REQUIRED WORK: Once the data has been read, print it back in full, exactly.

SUPPLIED INFORMATION:
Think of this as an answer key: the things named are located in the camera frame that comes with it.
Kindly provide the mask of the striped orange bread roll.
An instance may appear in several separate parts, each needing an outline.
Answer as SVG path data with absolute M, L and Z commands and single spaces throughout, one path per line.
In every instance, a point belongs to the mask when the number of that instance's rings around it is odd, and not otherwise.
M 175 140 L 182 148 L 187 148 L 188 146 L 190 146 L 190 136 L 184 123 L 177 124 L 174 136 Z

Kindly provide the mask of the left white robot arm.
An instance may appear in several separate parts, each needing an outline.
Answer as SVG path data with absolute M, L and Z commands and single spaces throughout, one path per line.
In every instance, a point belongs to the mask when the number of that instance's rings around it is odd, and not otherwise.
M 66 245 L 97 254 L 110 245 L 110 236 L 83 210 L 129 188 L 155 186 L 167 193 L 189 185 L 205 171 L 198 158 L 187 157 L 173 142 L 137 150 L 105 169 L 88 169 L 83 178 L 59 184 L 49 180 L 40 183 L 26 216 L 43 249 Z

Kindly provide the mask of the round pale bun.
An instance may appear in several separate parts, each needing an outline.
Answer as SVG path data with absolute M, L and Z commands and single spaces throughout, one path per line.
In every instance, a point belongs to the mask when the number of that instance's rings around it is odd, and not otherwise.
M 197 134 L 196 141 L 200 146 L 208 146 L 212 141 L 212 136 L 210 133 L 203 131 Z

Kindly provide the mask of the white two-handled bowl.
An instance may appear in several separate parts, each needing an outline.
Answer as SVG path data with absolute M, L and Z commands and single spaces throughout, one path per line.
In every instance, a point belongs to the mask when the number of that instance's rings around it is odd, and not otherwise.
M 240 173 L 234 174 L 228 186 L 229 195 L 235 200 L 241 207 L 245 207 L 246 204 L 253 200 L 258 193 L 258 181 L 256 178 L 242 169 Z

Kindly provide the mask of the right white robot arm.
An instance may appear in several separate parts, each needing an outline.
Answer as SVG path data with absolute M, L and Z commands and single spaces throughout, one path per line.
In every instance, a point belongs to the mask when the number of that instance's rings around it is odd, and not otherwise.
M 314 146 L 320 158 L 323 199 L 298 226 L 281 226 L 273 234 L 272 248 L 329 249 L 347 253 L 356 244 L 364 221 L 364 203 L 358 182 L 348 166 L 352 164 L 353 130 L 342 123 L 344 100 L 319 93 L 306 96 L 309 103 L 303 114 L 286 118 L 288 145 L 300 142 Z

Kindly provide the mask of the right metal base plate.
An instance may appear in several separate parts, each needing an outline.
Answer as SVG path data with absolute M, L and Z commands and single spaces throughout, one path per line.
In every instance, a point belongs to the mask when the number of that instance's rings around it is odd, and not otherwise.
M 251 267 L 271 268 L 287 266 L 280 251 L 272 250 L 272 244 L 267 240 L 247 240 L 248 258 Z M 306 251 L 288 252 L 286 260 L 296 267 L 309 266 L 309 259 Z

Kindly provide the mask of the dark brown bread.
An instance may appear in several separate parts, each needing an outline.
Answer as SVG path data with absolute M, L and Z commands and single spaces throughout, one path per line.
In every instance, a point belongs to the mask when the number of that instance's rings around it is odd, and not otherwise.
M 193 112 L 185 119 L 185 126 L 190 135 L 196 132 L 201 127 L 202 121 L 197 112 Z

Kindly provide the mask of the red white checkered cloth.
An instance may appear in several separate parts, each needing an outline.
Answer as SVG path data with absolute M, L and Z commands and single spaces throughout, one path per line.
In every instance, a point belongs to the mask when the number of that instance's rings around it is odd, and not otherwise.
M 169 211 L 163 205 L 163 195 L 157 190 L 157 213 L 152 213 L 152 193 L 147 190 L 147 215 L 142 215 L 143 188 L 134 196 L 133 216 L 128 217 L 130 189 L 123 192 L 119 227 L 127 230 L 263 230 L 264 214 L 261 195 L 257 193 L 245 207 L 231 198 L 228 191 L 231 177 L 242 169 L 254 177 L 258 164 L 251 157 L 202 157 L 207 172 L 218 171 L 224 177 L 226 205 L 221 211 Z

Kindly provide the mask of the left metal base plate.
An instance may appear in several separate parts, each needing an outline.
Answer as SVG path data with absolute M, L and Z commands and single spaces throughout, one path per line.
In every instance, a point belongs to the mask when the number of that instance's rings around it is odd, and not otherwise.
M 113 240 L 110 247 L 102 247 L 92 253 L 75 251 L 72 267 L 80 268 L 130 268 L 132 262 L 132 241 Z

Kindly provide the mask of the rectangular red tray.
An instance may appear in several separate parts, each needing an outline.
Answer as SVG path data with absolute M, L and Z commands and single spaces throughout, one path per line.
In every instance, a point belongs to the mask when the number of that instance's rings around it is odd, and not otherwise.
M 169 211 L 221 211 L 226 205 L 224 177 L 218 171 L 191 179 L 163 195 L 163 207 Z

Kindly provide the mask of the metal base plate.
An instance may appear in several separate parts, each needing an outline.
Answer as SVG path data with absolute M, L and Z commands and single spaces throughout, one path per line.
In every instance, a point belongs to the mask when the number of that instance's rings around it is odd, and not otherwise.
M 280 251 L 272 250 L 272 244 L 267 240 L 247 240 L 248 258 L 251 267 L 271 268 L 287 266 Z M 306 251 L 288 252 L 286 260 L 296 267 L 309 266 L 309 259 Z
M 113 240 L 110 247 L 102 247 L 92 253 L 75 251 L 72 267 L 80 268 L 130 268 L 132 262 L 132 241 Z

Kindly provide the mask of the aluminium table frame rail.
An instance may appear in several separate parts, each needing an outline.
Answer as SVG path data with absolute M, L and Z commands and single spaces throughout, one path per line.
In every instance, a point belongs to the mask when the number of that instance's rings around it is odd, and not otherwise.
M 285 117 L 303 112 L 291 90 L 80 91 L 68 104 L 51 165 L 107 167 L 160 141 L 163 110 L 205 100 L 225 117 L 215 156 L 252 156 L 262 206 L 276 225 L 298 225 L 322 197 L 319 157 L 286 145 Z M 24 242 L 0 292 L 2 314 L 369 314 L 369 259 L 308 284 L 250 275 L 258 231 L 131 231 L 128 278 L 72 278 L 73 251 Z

EXERCISE SOLUTION:
Think of this as an answer key: the things named are located in the camera frame that comes with it.
Kindly provide the mask of the striped orange bread roll.
An instance may appear in several separate parts, each needing an outline.
Answer as SVG path data with absolute M, L and Z commands and single spaces throughout, one path per line.
In every instance, a point belongs to the mask when the number of that instance's rings around it is odd, and not otherwise.
M 175 140 L 182 148 L 187 148 L 188 146 L 190 146 L 190 136 L 184 123 L 177 124 L 174 136 Z

Kindly provide the mask of the left white robot arm.
An instance may appear in several separate parts, each needing an outline.
Answer as SVG path data with absolute M, L and Z commands and single spaces throughout, one path per line.
In every instance, a point belongs to the mask when the number of that instance's rings around it is odd, and not otherwise.
M 66 245 L 97 254 L 110 245 L 110 236 L 83 210 L 129 188 L 155 186 L 167 193 L 189 185 L 205 171 L 198 158 L 187 157 L 173 142 L 137 150 L 105 169 L 88 169 L 83 178 L 59 184 L 49 180 L 40 183 L 26 216 L 43 249 Z

Kindly provide the mask of the round pale bun.
An instance may appear in several separate parts, each needing an outline.
Answer as SVG path data with absolute M, L and Z commands and single spaces throughout, one path per line.
In every instance, a point belongs to the mask when the number of that instance's rings around it is odd, and not otherwise.
M 197 134 L 196 141 L 200 146 L 208 146 L 212 141 L 212 136 L 210 133 L 203 131 Z

Kindly provide the mask of the white two-handled bowl.
An instance may appear in several separate parts, each needing an outline.
Answer as SVG path data with absolute M, L and Z commands and single spaces throughout, one path per line.
In every instance, a point belongs to the mask when the number of that instance's rings around it is odd, and not otherwise.
M 240 173 L 234 174 L 228 186 L 229 195 L 235 200 L 241 207 L 245 207 L 246 204 L 253 200 L 258 193 L 258 181 L 256 178 L 242 169 Z

Kindly provide the mask of the right white robot arm.
An instance may appear in several separate parts, each needing an outline.
Answer as SVG path data with absolute M, L and Z commands and single spaces throughout, one path per line.
In every instance, a point belongs to the mask when the number of that instance's rings around it is odd, and not otherwise.
M 314 146 L 320 158 L 323 199 L 298 226 L 281 226 L 273 234 L 272 248 L 329 249 L 347 253 L 356 244 L 364 221 L 364 203 L 358 182 L 348 166 L 352 164 L 353 130 L 342 123 L 344 100 L 319 93 L 306 96 L 309 103 L 303 114 L 286 118 L 288 145 L 300 142 Z

Kindly provide the mask of the right metal base plate.
An instance may appear in several separate parts, each needing an outline.
Answer as SVG path data with absolute M, L and Z commands and single spaces throughout, one path per line.
In every instance, a point belongs to the mask when the number of that instance's rings around it is odd, and not otherwise.
M 251 267 L 271 268 L 287 266 L 280 251 L 272 250 L 272 244 L 267 240 L 247 240 L 248 258 Z M 306 251 L 288 252 L 286 260 L 296 267 L 309 266 L 309 259 Z

Kindly provide the mask of the dark brown bread.
An instance may appear in several separate parts, each needing an outline.
Answer as SVG path data with absolute M, L and Z commands and single spaces throughout, one path per line.
In every instance, a point belongs to the mask when the number of that instance's rings around it is odd, and not otherwise.
M 193 112 L 185 119 L 185 126 L 190 135 L 196 132 L 201 127 L 202 121 L 197 112 Z

Kindly provide the mask of the red white checkered cloth.
An instance may appear in several separate parts, each needing an outline.
Answer as SVG path data with absolute M, L and Z commands and single spaces throughout, one path per line.
In every instance, a point belongs to the mask when the number of that instance's rings around it is odd, and not otherwise.
M 169 211 L 163 205 L 163 195 L 157 190 L 157 213 L 152 213 L 152 193 L 147 190 L 147 215 L 142 215 L 143 188 L 134 196 L 133 216 L 128 217 L 130 189 L 123 192 L 119 227 L 127 230 L 263 230 L 264 214 L 261 195 L 257 193 L 245 207 L 231 198 L 228 191 L 231 177 L 242 169 L 254 177 L 258 164 L 251 157 L 202 157 L 207 172 L 218 171 L 224 177 L 226 205 L 221 211 Z

Kindly provide the mask of the left metal base plate.
An instance may appear in several separate parts, each needing an outline.
Answer as SVG path data with absolute M, L and Z commands and single spaces throughout, one path per line.
In every instance, a point belongs to the mask when the number of that instance's rings around it is odd, and not otherwise.
M 113 240 L 110 247 L 102 247 L 92 253 L 75 251 L 72 267 L 80 268 L 130 268 L 132 262 L 132 241 Z

Kindly provide the mask of the rectangular red tray.
An instance may appear in several separate parts, each needing an outline.
Answer as SVG path data with absolute M, L and Z commands and single spaces throughout, one path per line.
In every instance, a point belongs to the mask when the number of that instance's rings around it is odd, and not otherwise.
M 169 211 L 221 211 L 226 205 L 224 177 L 218 171 L 191 179 L 163 195 L 163 207 Z

Kindly provide the mask of the metal base plate.
An instance may appear in several separate parts, each needing an outline.
Answer as SVG path data with absolute M, L and Z commands and single spaces throughout, one path per line.
In every instance, a point belongs to the mask when the number of that instance's rings around it is odd, and not otherwise.
M 280 251 L 272 250 L 272 244 L 267 240 L 247 240 L 248 258 L 251 267 L 271 268 L 287 266 Z M 306 251 L 288 252 L 286 260 L 296 267 L 309 266 L 309 259 Z
M 113 240 L 110 247 L 102 247 L 92 253 L 75 251 L 72 267 L 80 268 L 130 268 L 132 262 L 132 241 Z

Kindly provide the mask of the aluminium table frame rail.
An instance may appear in several separate parts, each needing an outline.
Answer as SVG path data with absolute M, L and Z commands and single spaces throughout, one path per line.
In every instance, a point belongs to the mask when the number of that instance's rings around it is odd, and not otherwise.
M 285 117 L 303 112 L 291 90 L 80 91 L 68 104 L 51 165 L 107 167 L 160 141 L 163 110 L 205 100 L 225 117 L 215 156 L 252 156 L 262 206 L 276 225 L 298 225 L 322 197 L 319 157 L 286 145 Z M 24 242 L 0 292 L 2 314 L 369 314 L 369 259 L 308 284 L 250 275 L 258 231 L 131 231 L 128 278 L 72 278 L 73 251 Z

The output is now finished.